High Allocation Rate

Allocation rate is a term used when communicating the amount of memory allocated per time unit. Often it is expressed in MB/sec, but you can use PB/year if you feel like it. So that is all there is – no magic, just the amount of memory you allocate in your Java code measured over a period of time.

An excessively high allocation rate can mean trouble for your application’s performance. When running on a JVM, the problem will be revealed by garbage collection posing a large overhead.

How to Measure Allocation Rate?

One way to measure the allocation rate is to turn on GC logging by specifying -XX:+PrintGCDetails -XX:+PrintGCTimeStamps flags for the JVM. The JVM now starts logging the GC pauses similar to the following:

0.291: [GC (Allocation Failure) [PSYoungGen: 33280K->5088K(38400K)] 33280K->24360K(125952K), 0.0365286 secs] [Times: user=0.11 sys=0.02, real=0.04 secs] 
0.446: [GC (Allocation Failure) [PSYoungGen: 38368K->5120K(71680K)] 57640K->46240K(159232K), 0.0456796 secs] [Times: user=0.15 sys=0.02, real=0.04 secs] 
0.829: [GC (Allocation Failure) [PSYoungGen: 71680K->5120K(71680K)] 112800K->81912K(159232K), 0.0861795 secs] [Times: user=0.23 sys=0.03, real=0.09 secs]
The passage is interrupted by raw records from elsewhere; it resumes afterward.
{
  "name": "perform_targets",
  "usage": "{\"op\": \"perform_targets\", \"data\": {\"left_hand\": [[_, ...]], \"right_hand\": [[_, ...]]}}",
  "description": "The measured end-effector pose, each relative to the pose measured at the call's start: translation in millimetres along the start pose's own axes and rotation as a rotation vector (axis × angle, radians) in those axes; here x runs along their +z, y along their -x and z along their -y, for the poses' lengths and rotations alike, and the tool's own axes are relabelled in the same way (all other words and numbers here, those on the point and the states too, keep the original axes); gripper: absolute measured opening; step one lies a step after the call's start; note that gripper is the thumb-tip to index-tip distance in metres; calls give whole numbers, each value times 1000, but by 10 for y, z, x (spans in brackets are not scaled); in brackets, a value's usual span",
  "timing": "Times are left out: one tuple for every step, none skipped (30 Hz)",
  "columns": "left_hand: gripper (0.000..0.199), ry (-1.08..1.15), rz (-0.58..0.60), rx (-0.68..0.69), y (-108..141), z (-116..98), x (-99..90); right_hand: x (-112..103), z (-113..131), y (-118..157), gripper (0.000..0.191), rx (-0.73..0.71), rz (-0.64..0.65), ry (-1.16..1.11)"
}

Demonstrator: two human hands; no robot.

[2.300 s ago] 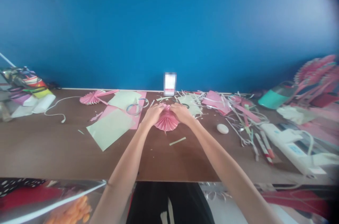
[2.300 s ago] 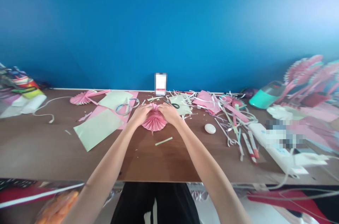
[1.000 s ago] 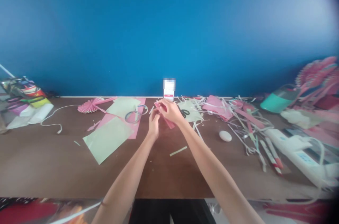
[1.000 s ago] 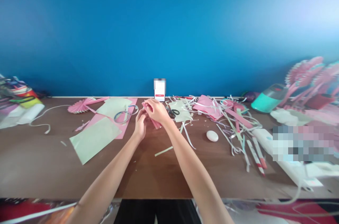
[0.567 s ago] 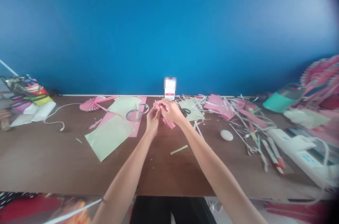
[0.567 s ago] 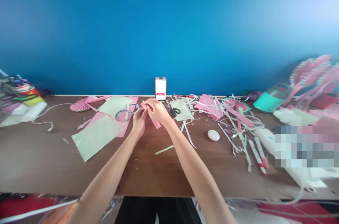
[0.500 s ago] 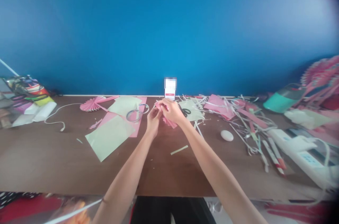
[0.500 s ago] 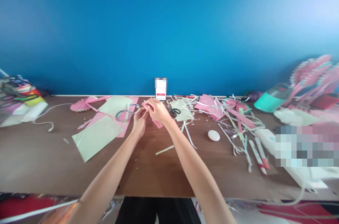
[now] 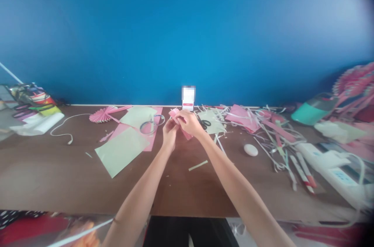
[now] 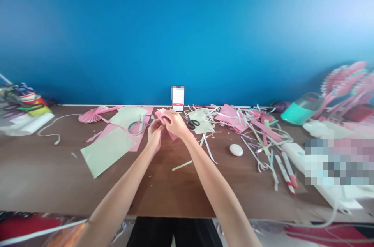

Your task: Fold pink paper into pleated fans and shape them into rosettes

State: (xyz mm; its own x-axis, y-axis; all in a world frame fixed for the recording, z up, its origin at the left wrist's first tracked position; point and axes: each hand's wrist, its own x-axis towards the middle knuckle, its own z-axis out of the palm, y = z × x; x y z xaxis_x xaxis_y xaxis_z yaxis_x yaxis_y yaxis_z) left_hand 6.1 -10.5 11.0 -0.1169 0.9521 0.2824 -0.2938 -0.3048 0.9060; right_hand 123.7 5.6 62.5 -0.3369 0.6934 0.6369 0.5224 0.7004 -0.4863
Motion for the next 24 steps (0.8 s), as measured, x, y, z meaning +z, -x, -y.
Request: {"op": "perform_targets", "data": {"left_hand": [[24, 6, -9, -6, -5, 8, -8], [23, 9, -14, -11, -10, 15, -17], [22, 10, -13, -12, -13, 21, -25], [23, 9, -9, -12, -15, 26, -34], [23, 6, -3, -11, -16, 30, -41], [23, 2, 2, -13, -17, 31, -46], [24, -1, 3, -18, -16, 29, -49], [26, -5, 4, -24, -14, 25, -50], [28, -14, 4, -29, -13, 16, -49], [30, -30, 7, -29, -12, 5, -47], [33, -51, 15, -23, -11, -8, -44], [35, -78, 27, -11, -11, -22, -40], [37, -106, 40, 5, -11, -36, -37], [37, -133, 52, 22, -12, -49, -33], [37, -157, 63, 40, -12, -58, -30], [36, -177, 73, 57, -12, -64, -26], [36, -196, 80, 74, -12, -67, -23], [35, -214, 86, 89, -10, -66, -19], [34, -228, 91, 104, -8, -62, -15], [33, -237, 98, 117, -5, -56, -11], [33, -239, 105, 129, -2, -49, -7], [33, -237, 111, 142, 2, -42, -2], [33, -232, 117, 155, 6, -36, 3], [33, -228, 122, 168, 10, -30, 8]], "right_hand": [[6, -4, 5, 23, -2, 10, 4], [11, -6, 10, 23, -7, 13, 5], [15, -5, 14, 22, -12, 9, 3], [17, -1, 19, 21, -14, 0, 0], [18, 5, 24, 20, -14, -8, -4], [18, 15, 29, 21, -10, -11, -9], [17, 26, 34, 22, -3, -9, -12], [16, 38, 38, 26, 7, -6, -14], [15, 49, 43, 31, 17, -4, -13], [14, 59, 47, 37, 27, -3, -9], [15, 66, 51, 42, 34, -4, 0], [15, 71, 54, 47, 37, -7, 15], [16, 73, 56, 52, 35, -11, 35], [15, 72, 56, 55, 27, -12, 60], [14, 71, 56, 58, 13, -11, 86], [11, 70, 54, 60, -2, -11, 109], [6, 69, 52, 61, -18, -10, 125], [0, 70, 49, 63, -31, -7, 135], [-8, 73, 47, 64, -40, -1, 140], [-15, 78, 44, 64, -43, 6, 145], [-23, 85, 42, 65, -42, 11, 150], [-30, 93, 40, 65, -39, 17, 156], [-36, 102, 38, 65, -34, 22, 162], [-41, 111, 36, 66, -30, 25, 167]]}}
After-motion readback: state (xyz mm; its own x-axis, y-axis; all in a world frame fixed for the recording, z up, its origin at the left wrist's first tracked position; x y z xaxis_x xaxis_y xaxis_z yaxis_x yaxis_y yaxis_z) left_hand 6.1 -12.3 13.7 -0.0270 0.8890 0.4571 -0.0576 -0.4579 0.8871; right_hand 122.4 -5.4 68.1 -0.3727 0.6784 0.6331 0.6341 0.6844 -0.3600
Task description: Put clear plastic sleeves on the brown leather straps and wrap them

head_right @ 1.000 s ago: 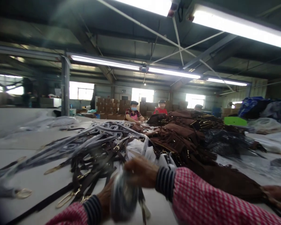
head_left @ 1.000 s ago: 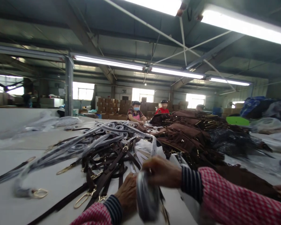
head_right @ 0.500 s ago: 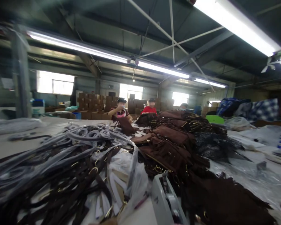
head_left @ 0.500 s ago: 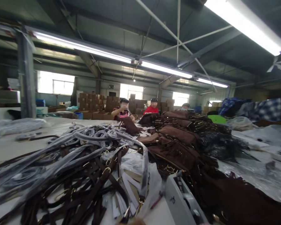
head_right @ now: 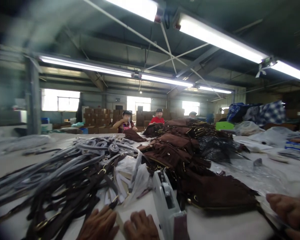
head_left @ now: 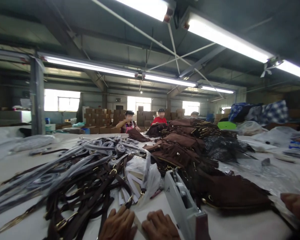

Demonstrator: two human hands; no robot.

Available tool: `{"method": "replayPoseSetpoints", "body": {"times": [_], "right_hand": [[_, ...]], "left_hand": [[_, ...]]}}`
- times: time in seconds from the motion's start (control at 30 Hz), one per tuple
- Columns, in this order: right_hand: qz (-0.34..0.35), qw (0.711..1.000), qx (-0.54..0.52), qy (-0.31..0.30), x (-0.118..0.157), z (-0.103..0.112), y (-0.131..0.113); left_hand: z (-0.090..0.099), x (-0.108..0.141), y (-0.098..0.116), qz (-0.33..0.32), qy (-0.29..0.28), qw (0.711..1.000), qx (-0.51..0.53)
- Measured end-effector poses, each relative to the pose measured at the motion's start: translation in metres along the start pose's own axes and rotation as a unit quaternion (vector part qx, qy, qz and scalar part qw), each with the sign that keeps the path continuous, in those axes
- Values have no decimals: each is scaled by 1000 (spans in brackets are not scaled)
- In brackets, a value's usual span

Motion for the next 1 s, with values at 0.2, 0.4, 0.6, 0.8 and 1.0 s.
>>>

From the GC log above, we can calculate the allocation rate as the difference between the sizes of the young generation after the completion of the last collection and before the start of the next one. Using the example above, we can extract the following information:

  • At 291 ms after the JVM was launched, 33,280 K of objects were created. The first minor GC event cleaned the young generation, after which there were 5,088 K of objects in the young generation left.
  • At 446 ms after launch, the young generation occupancy had grown to 38,368 K, triggering the next GC, which managed to reduce the young generation occupancy to 5,120 K.
  • At 829 ms after the launch, the size of the young generation was 71,680 K and the GC reduced it again to 5,120 K.

This data can then be expressed in the following table calculating the allocation rate as deltas of the young occupancy:

Event Time Young before Young after Allocated during Allocation rate
1st GC 291ms 33,280KB 5,088KB 33,280KB 114MB/sec
2nd GC 446ms 38,368KB 5,120KB 33,280KB 215MB/sec
3rd GC 829ms 71,680KB 5,120KB 66,560KB 174MB/sec
Total 829ms N/A N/A 133,120KB 161MB/sec

Having this information allows us to say that this particular piece of software had the allocation rate of 161 MB/sec during the period of measurement.

Why Should I Care?

After measuring the allocation rate we can understand how the changes in allocation rate affect application throughput by increasing or reducing the frequency of GC pauses. First and foremost, you should notice that only minor GC pauses cleaning the young generation are affected. Neither the frequency nor duration of the GC pauses cleaning the old generation are directly impacted by the allocation rate, but instead by the promotion rate, a term that we will cover separately in the next section.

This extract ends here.